『父になる』ということ。『母になる』ということ。





約束通りマリコを迎え、二人は一緒に帰宅した。
『一体何があったのか…』詳しく事情を聞きたいと思った土門だったが、マリコは酷く疲れた様子で、家に着くなりソファに沈みこんでいた。

「大丈夫か?」

「ええ。疲れが出たのかしら……。少しダルいわ」

「今日はもう休んだほうがいいな」

寝仕度を整えると、二人でベッドに潜り込む。
すると、そっとマリコが土門の手に触れてきた。
こんな風にマリコから甘えてくるのも珍しい。
具合が悪いときぐらいだろうか?

土門はマリコを自分の胸元に抱き込んだ。

とくん、とくん……。

マリコの耳に、規則的な鼓動が伝わる。
そして呼応するように、土門の手がマリコの背中をゆったりと撫でていく。

いつしかマリコの瞼は重くなり……。
その瞳は閉ざされていった。





翌日も、翌々日も、マリコは帰宅するころになると、疲労困憊といった様子でぐったりとしている。
食も細くなっているのか、ここ数日でやつれたようにも見える。
さすがに土門も見過ごせなくなってきた。
早月には1週間と言われたが、今日もマリコから何も聞き出せないようなら、明日は洛北医大を訪れるつもりでいた。

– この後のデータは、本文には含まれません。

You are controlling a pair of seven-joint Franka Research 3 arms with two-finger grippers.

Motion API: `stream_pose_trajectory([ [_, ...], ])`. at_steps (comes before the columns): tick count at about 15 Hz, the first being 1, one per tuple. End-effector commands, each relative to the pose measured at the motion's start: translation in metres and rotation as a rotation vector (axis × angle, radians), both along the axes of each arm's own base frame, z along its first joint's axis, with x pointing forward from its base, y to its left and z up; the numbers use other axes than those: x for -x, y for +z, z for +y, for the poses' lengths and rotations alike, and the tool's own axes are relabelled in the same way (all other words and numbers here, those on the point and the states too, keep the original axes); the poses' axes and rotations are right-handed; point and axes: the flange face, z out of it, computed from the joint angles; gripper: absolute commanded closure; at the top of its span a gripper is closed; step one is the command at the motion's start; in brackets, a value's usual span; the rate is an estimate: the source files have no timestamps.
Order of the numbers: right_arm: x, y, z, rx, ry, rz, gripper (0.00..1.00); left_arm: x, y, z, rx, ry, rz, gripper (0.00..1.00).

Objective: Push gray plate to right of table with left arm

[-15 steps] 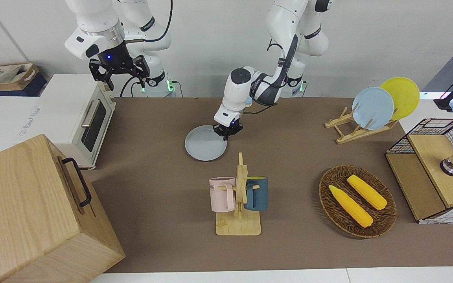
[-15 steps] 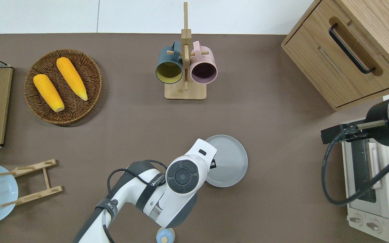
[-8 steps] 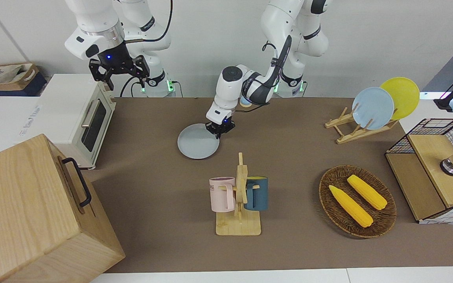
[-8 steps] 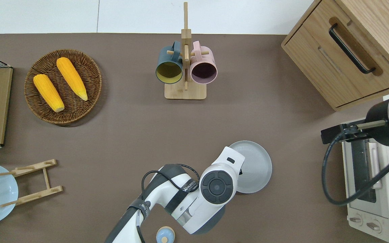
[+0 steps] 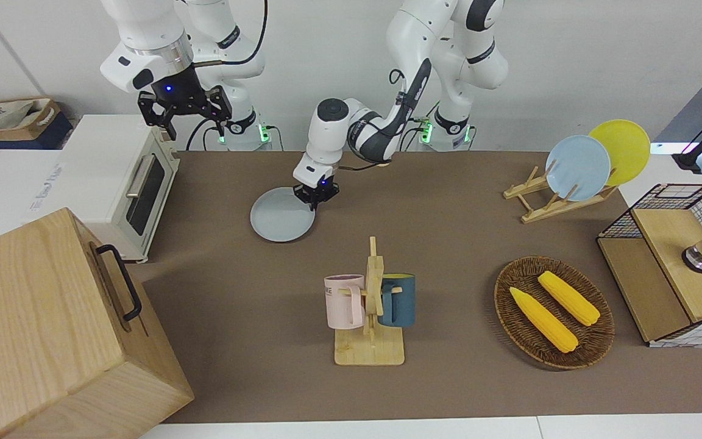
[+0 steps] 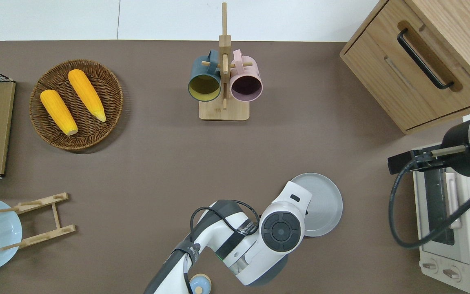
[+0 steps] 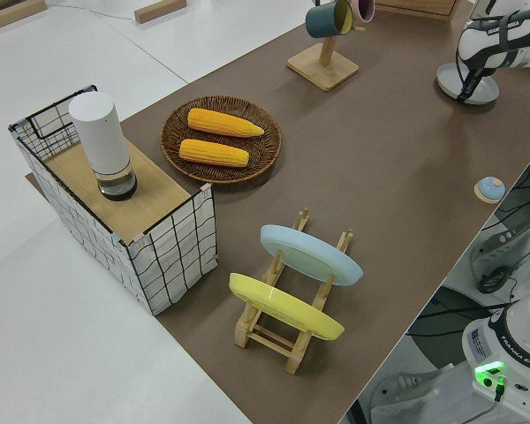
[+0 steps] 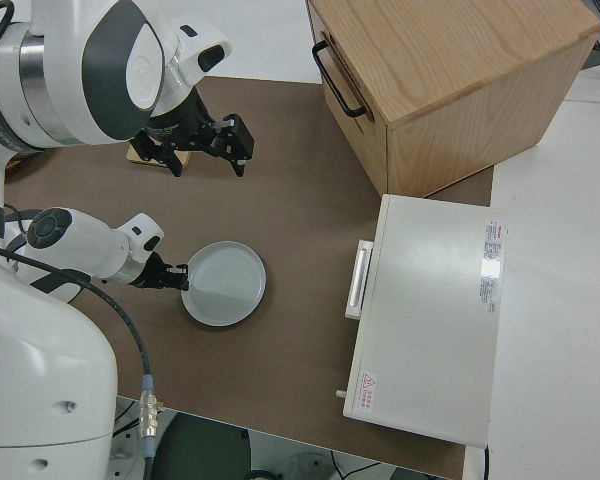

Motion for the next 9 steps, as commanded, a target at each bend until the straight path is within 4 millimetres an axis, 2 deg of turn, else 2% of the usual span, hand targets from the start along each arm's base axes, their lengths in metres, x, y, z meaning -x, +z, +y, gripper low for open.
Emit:
stream_pose_trajectory([
  [1,0.004,0.003,-0.002,-0.007,-0.002,0.006,0.017,-0.003,0.003,-0.006,0.0,0.007,-0.018,0.51],
  [2,0.004,0.003,-0.002,-0.007,-0.002,0.006,0.017,-0.006,0.009,-0.004,0.003,0.008,-0.024,0.37],
  [3,0.004,0.003,-0.002,-0.007,-0.002,0.006,0.017,-0.008,0.012,-0.002,0.002,0.012,-0.026,0.27],
  [6,0.004,0.003,-0.002,-0.007,-0.002,0.004,0.017,-0.013,0.033,0.009,-0.012,0.009,-0.029,0.16],
  [7,0.004,0.003,-0.002,-0.007,-0.002,0.004,0.017,-0.015,0.042,0.015,-0.029,-0.008,-0.028,0.1],
  [8,0.004,0.003,-0.002,-0.007,-0.003,0.006,0.017,-0.02,0.05,0.025,-0.046,-0.026,-0.024,0.09],
  [9,0.004,0.003,-0.002,-0.007,-0.003,0.006,0.017,-0.028,0.057,0.036,-0.06,-0.041,-0.021,0.01],
])
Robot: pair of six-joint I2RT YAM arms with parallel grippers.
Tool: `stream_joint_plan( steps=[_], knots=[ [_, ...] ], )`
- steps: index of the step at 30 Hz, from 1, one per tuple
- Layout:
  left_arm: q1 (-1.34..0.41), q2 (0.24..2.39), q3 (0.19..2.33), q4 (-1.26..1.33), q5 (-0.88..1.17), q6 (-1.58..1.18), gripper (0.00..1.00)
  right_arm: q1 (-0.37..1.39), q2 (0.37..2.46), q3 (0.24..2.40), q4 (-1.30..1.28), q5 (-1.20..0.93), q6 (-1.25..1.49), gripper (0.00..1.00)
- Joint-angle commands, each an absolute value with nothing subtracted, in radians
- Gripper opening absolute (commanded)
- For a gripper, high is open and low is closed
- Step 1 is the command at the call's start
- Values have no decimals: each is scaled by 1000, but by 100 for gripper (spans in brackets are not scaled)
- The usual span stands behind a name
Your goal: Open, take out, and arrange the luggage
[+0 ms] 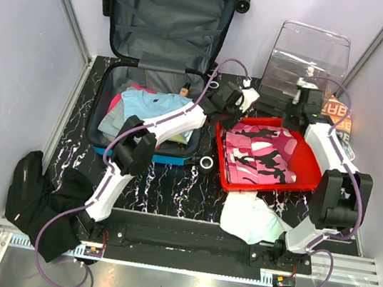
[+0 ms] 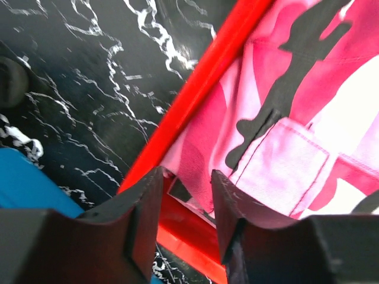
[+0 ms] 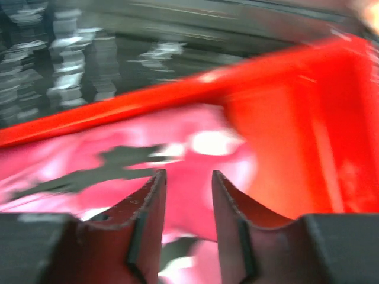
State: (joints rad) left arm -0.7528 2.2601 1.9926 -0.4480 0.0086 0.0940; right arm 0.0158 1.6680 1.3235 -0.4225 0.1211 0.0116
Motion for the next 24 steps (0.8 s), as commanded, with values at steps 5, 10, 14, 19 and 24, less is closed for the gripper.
stream_joint_plan(
  steps=[5,10,14,19,24],
  knots=[
    [-703,2100,2043,-540,167,31,48,60,1837,1325,-362,25,32,31],
    [-589,1948,1887,-549,207,3,52,61,1911,1403,-413,3,52,34],
    [-471,1810,1721,-542,193,6,56,96,1824,1448,-455,78,80,53],
    [-248,1657,1478,-454,117,-46,64,247,1714,1506,-445,169,113,61],
    [-68,1605,1306,-384,107,-147,65,519,1768,1635,-396,157,143,66]
  ],
)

ダイニングテーブルで向かい合い、遅い夕食を食べ始めたところで…待ちきれず、土門は話を切り出した。

「マリコ、この間の検査のことだが……」

すると、マリコは『うっ!』と呻くと、口元を押さえ立ち上がる。
そしてパタパタと洗面所に駆け込んだ。

土門は呆然とした顔でマリコの後ろ姿を見送った。


気になること。
でも命に関わることではない……。


土門は早月との会話を思い返した。

もしかしたら、それは……。




しばらくして、青い顔をしたマリコが戻ってきた。

土門は何も言わず、まずマリコを椅子に座らせた。
そして、水の入ったコップを手渡した。

「ありがとう……」

一口含むと、『ほう…』とマリコは息をつく。

「大丈夫か?」

「ええ……」

「で?」

「?」

「俺に何か話すことがあるんじゃないのか?」

「……………」

マリコは俯きコップを握りしめる。

「ないのか?」

土門はマリコの腕を掴んだ。
そして有無を言わさぬ声色で、妻の名を呼んだ。

「マリコ」

ビクッとマリコの肩が揺れる。
マリコは被疑者ではないし、ここは取調室でもない。
怯えたマリコの様子に、土門はすぐに腕を離し、代わりに手のひらを握った。

「薫さん?」

「怒っている訳じゃない。お前の口から聞きたいんだ。検査の結果はどうだった?」

「貧血検査の結果は問題なかったわ。でも……」

「でも?」

「……………妊娠、しているみたいなの」

ぎゅっとマリコの手を握る土門の力が強くなる。

「なんて顔してるんだ?」

土門は泣きそうなマリコを見て苦笑する。

「だって…。子どものことは、まだ何も話し合ってなかったのに……。今のタイミングで、薫さんは迷惑じゃない?」

土門は少し膝を折ると、マリコと視線を合わせた。

「防ごうと思えばいくらでも出来たことだろう?だが、俺はそれをしなかった。お前もそれを受け入れていた。それが俺たちの答えじゃないのか?」

「……………」

マリコはじっと土門を見つめたまま、肯定も否定もしない。

「マリコ、母親のお前がそんな顔をしたらこの子が可哀そうだ」

土門はそっとマリコの腹部に手を当てた。

「喜んで……くれるの?」

その一言に土門は破顔し、マリコの腰に腕を回すと抱き上げた。

「当たり前だ!嬉しいし、感動した。お前のこの細い体に新しい命が宿っていることに」

そして土門はマリコを見上げ、敬うようにこう言った。

「ありがとう、マリコ」

「!!!」

マリコは、胸元の土門の顔を押し潰すくらい強く抱きしめた。


本当は不安で不安でたまらなかった。

自分の体の変化が。
これからの生活の変容が。
そして、何より土門の気持ちが。


「っぷ!おい、息ができない!それに……」

珍しく土門は赤い顔をしていた。

「押し倒したくなるから……やめろ」

その様子にマリコはクスクスと笑う。

「薫さん、大好き」

そして、ちゅっ、と小さな音を響かせた。

「だから、そういうことは…………お前、わざとだな?」

ほんの少し舌をのぞかせたマリコが、土門には面白くない。
『これはお仕置きだな……』と、マリコよりも熱くて深いお返しをした。
もちろん、母体を気遣って、それはそれは優しいお仕置きではあったのだが……。